OK, wait, stop throwing things. Let me explain.
Yes, there was a lot of survival mode. Especially at the beginning, and at various points along the way. There were times when I got mad, times when I got frustrated, times when I lost my cool and actually shouted at my four-month-old children, times when all three of us were crying. I freely admit that there were really, really hard parts.

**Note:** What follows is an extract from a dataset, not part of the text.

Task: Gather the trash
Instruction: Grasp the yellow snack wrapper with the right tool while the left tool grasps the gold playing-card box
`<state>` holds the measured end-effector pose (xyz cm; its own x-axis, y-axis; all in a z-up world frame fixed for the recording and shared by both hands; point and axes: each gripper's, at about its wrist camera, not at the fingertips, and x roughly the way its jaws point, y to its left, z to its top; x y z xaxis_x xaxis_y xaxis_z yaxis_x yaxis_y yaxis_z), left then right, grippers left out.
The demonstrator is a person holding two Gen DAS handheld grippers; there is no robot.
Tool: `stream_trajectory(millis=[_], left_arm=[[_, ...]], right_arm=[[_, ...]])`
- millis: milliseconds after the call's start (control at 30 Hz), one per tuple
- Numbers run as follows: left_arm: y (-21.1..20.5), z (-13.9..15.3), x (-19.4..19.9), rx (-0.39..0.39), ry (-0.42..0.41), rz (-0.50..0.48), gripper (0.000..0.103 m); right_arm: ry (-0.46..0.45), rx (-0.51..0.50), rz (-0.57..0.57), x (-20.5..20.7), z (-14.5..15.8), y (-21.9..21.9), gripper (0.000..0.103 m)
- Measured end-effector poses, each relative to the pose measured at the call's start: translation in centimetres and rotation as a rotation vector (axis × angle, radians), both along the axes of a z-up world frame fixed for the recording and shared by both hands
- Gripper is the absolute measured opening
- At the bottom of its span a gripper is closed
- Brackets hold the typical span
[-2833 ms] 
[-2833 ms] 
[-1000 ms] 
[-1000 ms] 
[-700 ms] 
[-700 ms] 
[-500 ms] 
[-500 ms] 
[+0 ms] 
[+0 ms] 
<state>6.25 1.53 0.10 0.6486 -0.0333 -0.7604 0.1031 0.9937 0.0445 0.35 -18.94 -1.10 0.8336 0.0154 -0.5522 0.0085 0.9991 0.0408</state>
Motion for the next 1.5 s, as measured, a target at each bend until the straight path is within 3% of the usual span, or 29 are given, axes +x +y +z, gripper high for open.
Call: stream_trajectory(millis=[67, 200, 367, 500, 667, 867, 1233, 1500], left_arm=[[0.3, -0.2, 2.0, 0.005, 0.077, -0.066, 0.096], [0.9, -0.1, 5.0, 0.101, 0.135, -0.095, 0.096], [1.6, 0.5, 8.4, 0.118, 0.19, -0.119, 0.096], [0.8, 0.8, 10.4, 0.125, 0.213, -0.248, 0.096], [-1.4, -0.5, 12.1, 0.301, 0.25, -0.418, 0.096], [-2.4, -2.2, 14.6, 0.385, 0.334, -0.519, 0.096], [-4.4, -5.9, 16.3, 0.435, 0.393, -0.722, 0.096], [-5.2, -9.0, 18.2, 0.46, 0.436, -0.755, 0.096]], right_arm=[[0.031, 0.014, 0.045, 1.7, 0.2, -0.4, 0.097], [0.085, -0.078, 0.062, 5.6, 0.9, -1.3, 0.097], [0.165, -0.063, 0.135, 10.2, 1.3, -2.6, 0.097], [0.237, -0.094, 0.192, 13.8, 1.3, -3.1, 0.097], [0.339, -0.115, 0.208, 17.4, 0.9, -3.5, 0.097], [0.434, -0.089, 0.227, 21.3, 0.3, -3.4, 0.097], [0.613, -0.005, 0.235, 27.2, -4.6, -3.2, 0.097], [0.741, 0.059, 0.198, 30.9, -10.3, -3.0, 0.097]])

But, I don’t know, it’s not like I ever felt as though I somehow wouldn’t make it through. The times when I felt really overwhelmed didn’t last too long at a stretch. Looking back, a lot of it is a blur. And maybe that’s part of the survival mode bit. I can scarcely remember what I did when they were three months old. And yet, I did it. Whatever it was, it happened. I wasn’t spinning out of control. We all had food and drink and clean clothes and dry diapers. As we all know, as is the title of this blog, people always ask “how do you do it with two babies?” And my answer remains the same: “you just do.”

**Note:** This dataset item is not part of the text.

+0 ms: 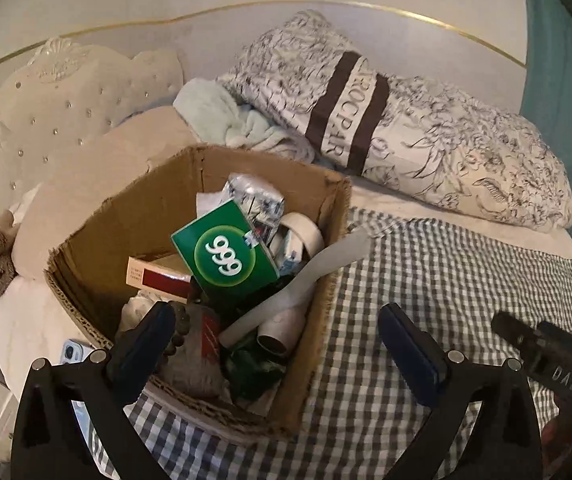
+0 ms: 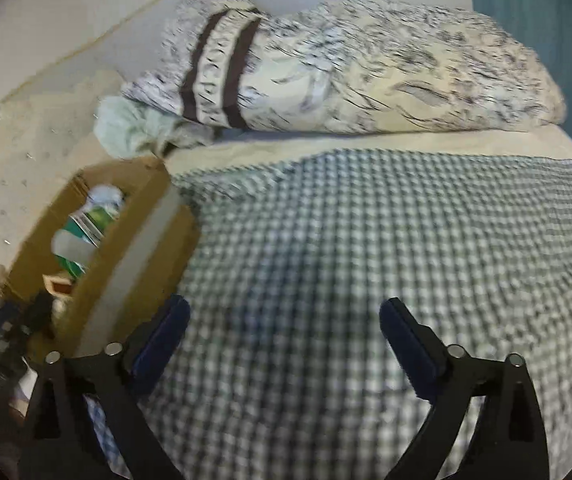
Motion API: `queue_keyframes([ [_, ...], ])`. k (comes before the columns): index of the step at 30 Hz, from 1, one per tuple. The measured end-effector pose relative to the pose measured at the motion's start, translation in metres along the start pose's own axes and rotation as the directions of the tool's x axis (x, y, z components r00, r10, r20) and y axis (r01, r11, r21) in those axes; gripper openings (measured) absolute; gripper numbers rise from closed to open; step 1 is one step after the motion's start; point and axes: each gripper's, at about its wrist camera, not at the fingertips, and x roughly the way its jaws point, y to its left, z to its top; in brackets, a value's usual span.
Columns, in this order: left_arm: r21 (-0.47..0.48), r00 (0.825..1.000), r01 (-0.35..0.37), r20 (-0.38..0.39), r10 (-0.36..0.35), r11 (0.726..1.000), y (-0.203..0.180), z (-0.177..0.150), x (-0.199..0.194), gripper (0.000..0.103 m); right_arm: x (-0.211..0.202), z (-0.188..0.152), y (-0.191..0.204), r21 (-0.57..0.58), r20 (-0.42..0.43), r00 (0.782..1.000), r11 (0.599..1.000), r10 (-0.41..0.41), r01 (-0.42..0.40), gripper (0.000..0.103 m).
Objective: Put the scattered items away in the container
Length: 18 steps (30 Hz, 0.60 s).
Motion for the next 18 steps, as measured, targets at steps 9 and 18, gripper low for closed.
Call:
queue_keyframes([
  [9, 0.045, 0.999, 0.035, 0.012, -0.036, 0.998, -0.02, 0.0, -0.02, 0.103, -0.037, -0.011, 0.001, -0.071, 0.08, 0.997, 0.997, -0.013, 0.018, 0.103],
  [18, 0.047, 0.999, 0.028, 0.019, -0.029, 0.999, -0.021, 0.0, -0.026, 0.103, -0.041, -0.019, 0.006, -0.074, 0.059, 0.998, 0.997, -0.014, 0.018, 0.103],
])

There were lots of things that helped. My moms of twins club and the friends I made through it. Blogging. Getting out of the house. Routine. Cutting myself some slack. Cleaning ladies.
When they were newborns, people would randomly come up to me and say “it gets better!” I thought it was odd (even annoying) at the time. Did I look that strung out? The babies weren’t screaming, all was well. And yet, I do that to other people now. Alas.

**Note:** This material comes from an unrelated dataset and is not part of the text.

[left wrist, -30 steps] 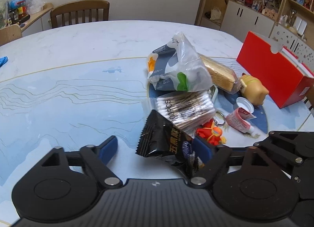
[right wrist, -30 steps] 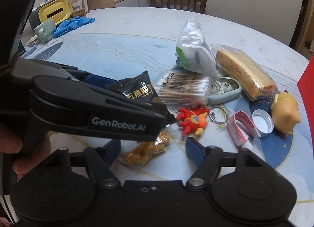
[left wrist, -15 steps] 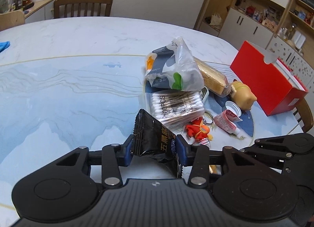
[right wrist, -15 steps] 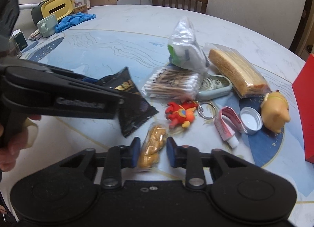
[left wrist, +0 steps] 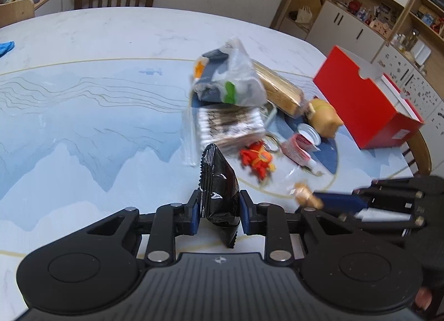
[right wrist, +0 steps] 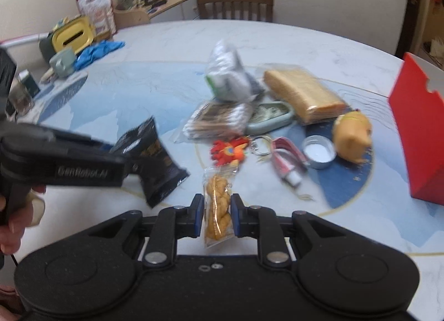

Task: Organize objects
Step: 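Carry the black packet and clear snack bag into the red shoebox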

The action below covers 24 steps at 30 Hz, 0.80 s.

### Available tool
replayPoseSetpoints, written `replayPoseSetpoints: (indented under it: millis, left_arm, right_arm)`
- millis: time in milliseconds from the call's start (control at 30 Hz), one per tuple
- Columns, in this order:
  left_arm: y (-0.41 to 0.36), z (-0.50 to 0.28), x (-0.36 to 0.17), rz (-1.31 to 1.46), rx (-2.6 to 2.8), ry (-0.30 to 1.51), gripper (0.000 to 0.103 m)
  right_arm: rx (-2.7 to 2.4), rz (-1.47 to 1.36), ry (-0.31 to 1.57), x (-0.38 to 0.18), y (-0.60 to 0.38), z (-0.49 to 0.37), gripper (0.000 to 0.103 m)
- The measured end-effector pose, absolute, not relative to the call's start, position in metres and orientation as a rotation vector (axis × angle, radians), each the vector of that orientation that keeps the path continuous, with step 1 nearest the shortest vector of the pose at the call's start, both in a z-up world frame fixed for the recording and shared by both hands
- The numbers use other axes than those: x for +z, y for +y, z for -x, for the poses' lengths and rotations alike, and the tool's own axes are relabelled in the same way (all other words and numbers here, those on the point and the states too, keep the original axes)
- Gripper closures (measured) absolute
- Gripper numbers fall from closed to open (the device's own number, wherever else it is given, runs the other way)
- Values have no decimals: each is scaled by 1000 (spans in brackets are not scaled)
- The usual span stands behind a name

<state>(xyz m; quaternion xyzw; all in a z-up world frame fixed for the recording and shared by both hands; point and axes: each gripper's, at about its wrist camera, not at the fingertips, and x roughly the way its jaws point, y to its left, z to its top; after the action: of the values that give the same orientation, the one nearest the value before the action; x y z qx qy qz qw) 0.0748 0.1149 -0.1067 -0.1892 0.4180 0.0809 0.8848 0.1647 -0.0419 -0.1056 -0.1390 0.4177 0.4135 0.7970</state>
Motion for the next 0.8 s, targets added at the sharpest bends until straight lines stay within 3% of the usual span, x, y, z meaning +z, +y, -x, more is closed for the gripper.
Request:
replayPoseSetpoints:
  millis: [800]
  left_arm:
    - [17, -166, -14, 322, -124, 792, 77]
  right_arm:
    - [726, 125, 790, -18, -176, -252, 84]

It really does get better. Less never-ending screaming for no apparent reason (I’m not saying it disappears completely, but there’s a whole lot less). More sleep (most of the time). Sitting up, I remember, was a big milestone that seemed to change the way we all interacted. Crawling even more so. Walking is on the horizon.
While it definitely gets better as they get older, I hesitate to say it gets “easier.” It gets… different. At the beginning, it’s all feeding and sleeping. Bottles got easier, more predictable, faster. They held them on their own (yay!). I got into a good nap schedule, we Ferberized and they sleep through the night. That stuff is easier. And yet, now there are entirely new things. Opinions, frustrations, distractions. Childproofing. A sudden dislike for grilled cheese, which was such a hit last week. Sleep is certainly easier than the, say, two-month stage, but it’s never great for too long. Nap strikes, the approaching 2-to-1 nap transition, early risers.
I think, if it is actually easier, that has more to do with confidence and knowing your kids than it does about the actual challenges. There’s crazy things afoot, and now I have to worry about things like falling down the stairs and opening basement doors. And yet… it’s better. Way better than the haze of the newborn days, wondering why my son wouldn’t sleep for more than 10 minutes at a stretch for four straight days. At the time, I questioned whether I’d survive. Now, if he skips a nap, we deal.
Anyways, I’m rambling. My kids’ first birthday was a long day and my brain is a little fried. Big family reunion, two-hour drive, airport delays, and finally arriving home just shy of midnight. The piles of laundry and the to-do list threaten my sanity. But here we are. One year and one day. We made it. Now, onto even bigger adventures.